The tearing of our fragile social fabric

Hi again - I know, it's been a while. I'm trying to figure out what to do with this blog, but so many outrageous things are going on, it's hard not to vent here. If you get something out of these posts, maybe you could share the link with friends and invite them to visit, and then we'll see.  For now, I will try to post a couple times a week.

What inspired me to break the silence was today's JS headline: "Bus system may cut routes, fares." If you have read it, then you have a sense of the breadth of the cuts coming for public transportation around here. Walker's 10% cut in state support for transit translates into a $6.8 million loss for the Milwaukee County Transit System - per year!

The guy hated county government when he was our woeful executive, and he hates public services for the non-wealthy, as proven in his budget repair bill and his biennium budget. He also seems to hate anything that gets people out of their individual cars to save on energy, environmentally unfriendly and costly road-building, air pollution, and congestion.

But of course the worst thing is that buses are the main way the not-so-wealthy folks get around - like to jobs or schools. But if you are in the company of the Ayn Rand crowd (like Paul Ryan who makes his staff read her vacuous baloney), the descendents of John Birchers (the Koch brothers certainly come to mind), and the corporate bosses who donate to your campaigns and put mediocre thinkers and ideologues into public office, I guess services for those poor dumb masses is just not your priority.

Really, friends, it feels that bad. I can't write that in a serious journal, but I can write it here - because in my heart of hearts, that is what I think is really going on.

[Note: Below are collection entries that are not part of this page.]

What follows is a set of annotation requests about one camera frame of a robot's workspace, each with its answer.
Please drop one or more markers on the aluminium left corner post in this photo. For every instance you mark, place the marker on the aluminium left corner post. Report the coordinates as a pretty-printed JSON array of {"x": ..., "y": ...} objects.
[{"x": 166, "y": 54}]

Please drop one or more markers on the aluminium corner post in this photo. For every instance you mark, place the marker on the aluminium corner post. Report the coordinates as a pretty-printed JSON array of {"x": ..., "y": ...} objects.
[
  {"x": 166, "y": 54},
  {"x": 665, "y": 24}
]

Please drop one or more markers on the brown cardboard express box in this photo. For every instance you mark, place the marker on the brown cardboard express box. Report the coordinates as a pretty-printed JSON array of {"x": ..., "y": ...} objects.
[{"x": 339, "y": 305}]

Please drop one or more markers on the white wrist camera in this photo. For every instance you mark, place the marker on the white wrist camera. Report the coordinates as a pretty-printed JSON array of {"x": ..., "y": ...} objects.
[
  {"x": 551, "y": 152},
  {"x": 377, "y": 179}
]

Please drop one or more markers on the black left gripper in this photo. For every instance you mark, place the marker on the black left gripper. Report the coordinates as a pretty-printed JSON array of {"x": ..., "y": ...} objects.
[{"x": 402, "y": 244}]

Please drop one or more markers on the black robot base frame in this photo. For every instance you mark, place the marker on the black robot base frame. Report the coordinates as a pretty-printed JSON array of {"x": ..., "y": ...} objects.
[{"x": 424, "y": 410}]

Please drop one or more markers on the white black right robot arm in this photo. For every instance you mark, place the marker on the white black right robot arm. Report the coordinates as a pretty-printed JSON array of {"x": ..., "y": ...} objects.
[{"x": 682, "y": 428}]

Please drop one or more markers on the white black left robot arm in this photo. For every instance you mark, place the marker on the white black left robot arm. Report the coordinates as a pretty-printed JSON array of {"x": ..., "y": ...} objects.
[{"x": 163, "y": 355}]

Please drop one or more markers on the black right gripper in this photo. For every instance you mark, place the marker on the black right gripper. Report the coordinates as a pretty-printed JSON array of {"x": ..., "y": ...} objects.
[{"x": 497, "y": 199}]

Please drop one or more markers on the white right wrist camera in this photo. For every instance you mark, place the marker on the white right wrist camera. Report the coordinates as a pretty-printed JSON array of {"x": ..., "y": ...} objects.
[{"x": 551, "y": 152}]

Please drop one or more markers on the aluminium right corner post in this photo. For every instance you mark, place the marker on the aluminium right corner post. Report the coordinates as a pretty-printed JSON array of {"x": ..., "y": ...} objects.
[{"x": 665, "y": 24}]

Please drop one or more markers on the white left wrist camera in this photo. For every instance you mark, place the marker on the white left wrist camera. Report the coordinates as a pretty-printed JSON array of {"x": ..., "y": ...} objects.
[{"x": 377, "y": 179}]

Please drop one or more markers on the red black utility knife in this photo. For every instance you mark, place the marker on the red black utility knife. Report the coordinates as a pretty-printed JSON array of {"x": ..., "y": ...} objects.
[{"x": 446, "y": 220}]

My heart sank reading of the mob attack in the Riverwest neighborhood the night of the fireworks (Flynn's comments being distinctly unhelpful). It is so easy to blame the thugs who sent several people to hospitals to get stitches, but if we don't understand what creates that kind of behavior, especially the disdain in which the attackers appeared to hold those they were attacking, if we don't address what is really tearing our social fabric apart, what it means when people like Walker, the Fitzgeralds, and people like Vos or Darling inflict - with an arrogant attitude, mind you - more suffering and marginalization, more hardship, on populations already reeling from stresses both historic and new (esp. since the 2008 criminally caused financial meltdown), then we can look forward to more signs that that social fabric is indeed unraveling.

Poverty and racism cannot be overcome with more poverty and racism.  Really, it's true.

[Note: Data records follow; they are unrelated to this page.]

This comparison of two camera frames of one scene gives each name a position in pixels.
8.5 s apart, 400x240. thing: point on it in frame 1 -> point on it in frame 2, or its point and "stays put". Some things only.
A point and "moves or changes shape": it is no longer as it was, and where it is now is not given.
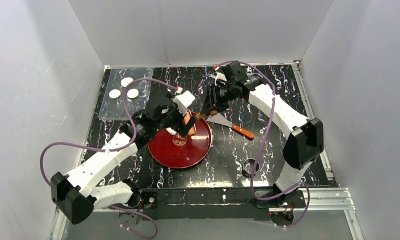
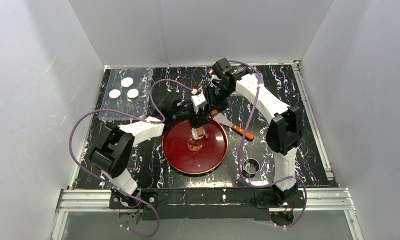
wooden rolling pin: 192,130 moves or changes shape
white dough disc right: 133,93 stays put
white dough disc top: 126,81 stays put
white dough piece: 171,131 -> 195,133
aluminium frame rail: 320,200 stays put
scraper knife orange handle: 217,118 stays put

A lot of attention is focused right now on recalls, and that's a fine thing. But let's not leave for later the urgent need to address the attitudes and values that are at the root of these vast inequities, examining them within ourselves and our families, and overcoming them in all our social interactions, in our communities, churches, as a counter-witness to those who believe affluence and privilege, or the power of political offices, or - let's just say it out loud - their white skins, give them a right to enhance their privilege further at the expense of those they do not see as equals and for whom they feel no connection, no responsibility - as if their wealth and privilege is not a direct result of long and deeply-rooted attitudes and injustice.

It's just gotta be said out loud. These people are implementing policies that are going to bring out the worst in us. We have to counter with a commitment to the best in us, an overwhelming assertion of the best in us.